India’s market structure is decisively shifting towards an oligopoly, with very few players dominating across all major profitable sectors, he said.

“For example, many American billionaires, like Mark Zuckerberg, Jeff Bezos etc., made their fortunes, at least initially, by creatively innovating,” he said.

“But that is not the case in India. Policy favors and direct incentivization enabled a few industrial groups to amass wealth by getting into all the current profitable sectors and then consolidating those profits.”

That is why he believes there will not be many more billionaires emerging “either in Mumbai or in any other city in India.”

“It is an exclusive club indeed,” said Mukhopadhyay.

According to Hurun report, India’s dominant industries when it comes to billionaires include pharmaceuticals, automobile and auto components, and chemicals.

The country’s richest people are also highly influential industrialists Mukesh Ambani – the wealthiest person in Asia – and Gautam Adani, head of the Adani Group energy conglomerate.

‘Overall inequality has increased very dramatically’

Experts like economist Santosh Mehrotra have also pointed out how the burgeoning wealth of a few is “integrally connected” to the country’s other problems such as spiking youth unemployment.

Nearly 83% of the country’s jobless population is from the youth demographic, according to the India Employment Report 2024 jointly published by the International Labor Organization and the New Delhi-based Institute of Human Development.

“They are integrally connected … because what the increase in billionaires … clearly shows is that there is something going on in the capital market here. Hurun’s list is based on the net worth of billionaires based on capital markets,” Mehrotra told Anadolu.
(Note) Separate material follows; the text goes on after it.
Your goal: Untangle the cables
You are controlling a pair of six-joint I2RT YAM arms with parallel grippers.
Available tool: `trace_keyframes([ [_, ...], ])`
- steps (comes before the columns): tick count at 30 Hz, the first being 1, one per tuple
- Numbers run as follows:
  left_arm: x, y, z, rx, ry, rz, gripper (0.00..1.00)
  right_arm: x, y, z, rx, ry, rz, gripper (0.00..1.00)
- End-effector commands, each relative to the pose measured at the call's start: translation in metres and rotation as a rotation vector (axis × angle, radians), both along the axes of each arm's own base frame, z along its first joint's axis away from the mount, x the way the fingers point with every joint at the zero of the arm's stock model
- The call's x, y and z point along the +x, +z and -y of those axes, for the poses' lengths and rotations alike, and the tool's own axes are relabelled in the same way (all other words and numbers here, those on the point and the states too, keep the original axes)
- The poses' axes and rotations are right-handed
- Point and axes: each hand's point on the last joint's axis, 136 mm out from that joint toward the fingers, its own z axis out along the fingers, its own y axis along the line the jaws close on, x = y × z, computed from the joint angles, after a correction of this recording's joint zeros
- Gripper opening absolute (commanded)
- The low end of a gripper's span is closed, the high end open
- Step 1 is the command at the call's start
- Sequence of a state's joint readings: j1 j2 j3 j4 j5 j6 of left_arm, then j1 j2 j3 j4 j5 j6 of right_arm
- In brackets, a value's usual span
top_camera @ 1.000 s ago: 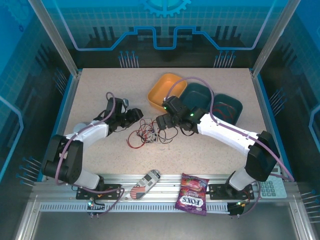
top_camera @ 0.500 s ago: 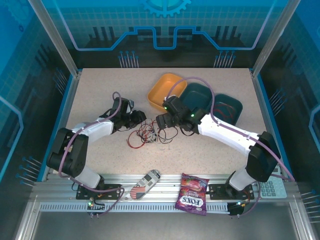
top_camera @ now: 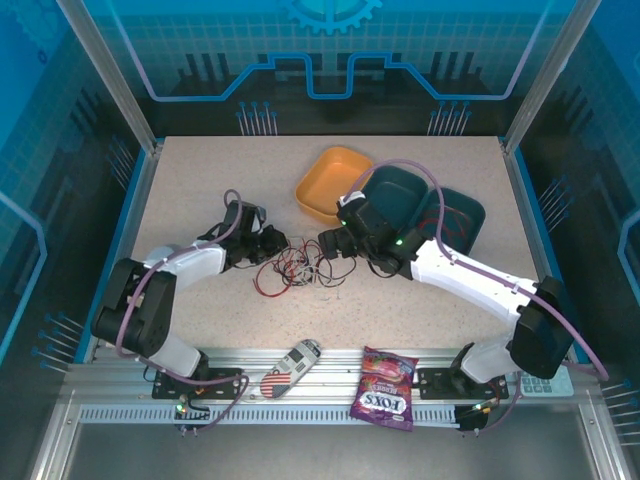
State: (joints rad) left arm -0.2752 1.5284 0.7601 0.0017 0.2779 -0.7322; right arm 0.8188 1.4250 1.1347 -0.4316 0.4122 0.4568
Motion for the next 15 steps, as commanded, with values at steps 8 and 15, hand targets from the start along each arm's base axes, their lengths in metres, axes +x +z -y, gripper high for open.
trace_keyframes([
  [8,-0.004,0.045,-0.009,0.045,-0.013,0.191,0.0,-0.004,0.016,-0.005,0.095,0.021,0.044,1.0],
  [15,-0.013,0.09,-0.009,0.059,-0.075,0.39,0.0,-0.003,0.023,-0.014,0.192,0.074,0.018,1.0],
])
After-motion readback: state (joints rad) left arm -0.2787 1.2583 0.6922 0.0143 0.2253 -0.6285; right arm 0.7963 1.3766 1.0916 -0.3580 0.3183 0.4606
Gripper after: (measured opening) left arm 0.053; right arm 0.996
“Overall inequality has increased very dramatically in the country and that is what is getting reflected in the Harun list. The overall inequality in wealth and income is leading to certain people controlling the corridors of power and making sure decisions are being taken,” he said.
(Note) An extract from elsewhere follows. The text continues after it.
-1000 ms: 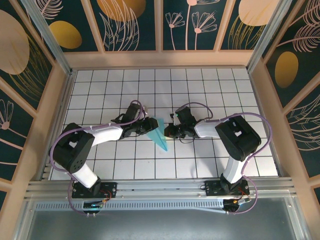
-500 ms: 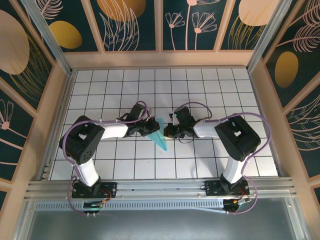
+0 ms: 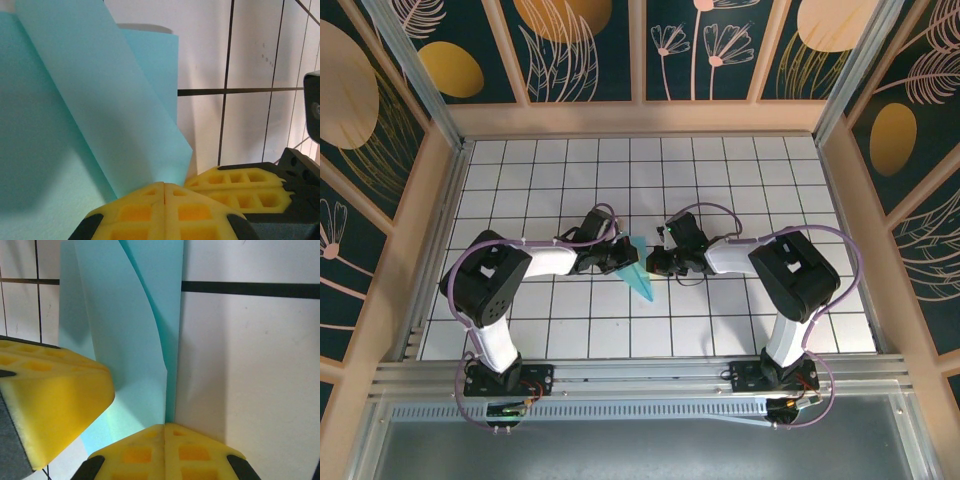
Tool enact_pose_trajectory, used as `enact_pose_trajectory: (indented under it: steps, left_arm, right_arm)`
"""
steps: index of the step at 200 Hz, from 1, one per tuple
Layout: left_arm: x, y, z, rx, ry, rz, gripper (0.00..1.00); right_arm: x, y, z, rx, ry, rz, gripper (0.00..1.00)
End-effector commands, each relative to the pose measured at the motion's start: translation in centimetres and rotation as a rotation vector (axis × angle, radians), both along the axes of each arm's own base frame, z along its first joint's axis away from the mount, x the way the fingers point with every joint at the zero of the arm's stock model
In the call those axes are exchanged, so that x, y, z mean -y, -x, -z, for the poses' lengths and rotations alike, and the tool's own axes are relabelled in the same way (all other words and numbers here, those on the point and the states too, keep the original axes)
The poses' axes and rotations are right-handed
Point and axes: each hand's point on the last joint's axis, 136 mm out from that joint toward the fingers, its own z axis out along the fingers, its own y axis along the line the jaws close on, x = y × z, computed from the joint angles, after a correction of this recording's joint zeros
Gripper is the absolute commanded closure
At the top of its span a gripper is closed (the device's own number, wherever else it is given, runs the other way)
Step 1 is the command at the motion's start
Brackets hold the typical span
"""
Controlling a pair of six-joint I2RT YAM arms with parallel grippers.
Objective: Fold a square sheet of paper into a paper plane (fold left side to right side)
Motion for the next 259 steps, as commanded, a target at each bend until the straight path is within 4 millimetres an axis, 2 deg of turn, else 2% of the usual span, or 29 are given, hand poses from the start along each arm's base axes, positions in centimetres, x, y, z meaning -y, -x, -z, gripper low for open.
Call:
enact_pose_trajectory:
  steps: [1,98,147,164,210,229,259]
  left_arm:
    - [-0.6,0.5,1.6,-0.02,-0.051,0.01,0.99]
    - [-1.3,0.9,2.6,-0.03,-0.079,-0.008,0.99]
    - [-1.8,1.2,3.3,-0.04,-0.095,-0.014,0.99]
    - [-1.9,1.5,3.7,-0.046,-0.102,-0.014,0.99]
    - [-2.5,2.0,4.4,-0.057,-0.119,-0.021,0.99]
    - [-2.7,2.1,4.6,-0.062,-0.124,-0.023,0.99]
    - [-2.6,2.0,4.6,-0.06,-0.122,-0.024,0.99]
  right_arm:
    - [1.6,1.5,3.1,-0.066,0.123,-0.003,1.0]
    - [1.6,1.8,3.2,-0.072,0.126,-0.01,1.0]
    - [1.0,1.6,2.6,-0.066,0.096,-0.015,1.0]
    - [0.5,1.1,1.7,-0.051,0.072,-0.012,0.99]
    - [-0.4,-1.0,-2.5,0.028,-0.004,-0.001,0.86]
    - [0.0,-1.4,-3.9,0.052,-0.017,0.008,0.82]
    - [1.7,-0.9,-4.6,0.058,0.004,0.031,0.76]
He believes that India has become “one of the most unequal countries in the world in the last 10 years.”

“Inequality was dropping for about 30 years after independence (in 1947). But it slowly started increasing and, now in the last 10 years, it has worsened. The wealth inequality is showing in billionaire numbers shooting up,” he added.

The Indian government, however, has said that unemployment rates have been declining in the country.

“During 2017-18 to 2022-23, employment has increased by 9.2%,” the Labor Ministry said in a written response to lawmakers in February.

Could any other Indian city follow Mumbai?

When it comes to other Indian cities that could catch up with Mumbai, Mukhopadhyay believes the capital New Delhi is the only potential candidate.

He said Bengaluru, an IT hub in southern India, was once considered a primary contender but has fallen down the list due to emerging urban issues, such as a recent water crisis.

“As things stand now, it does not seem that any other city can replicate Mumbai in terms of creating billionaires, if we exclude Delhi. Delhi may have the potential to do that in future,” he said.

Anas from Hurun India, however, had a more optimistic view of the situation, stressing that the country will definitely see a lot more “democratization of wealth across geographies in the coming years.”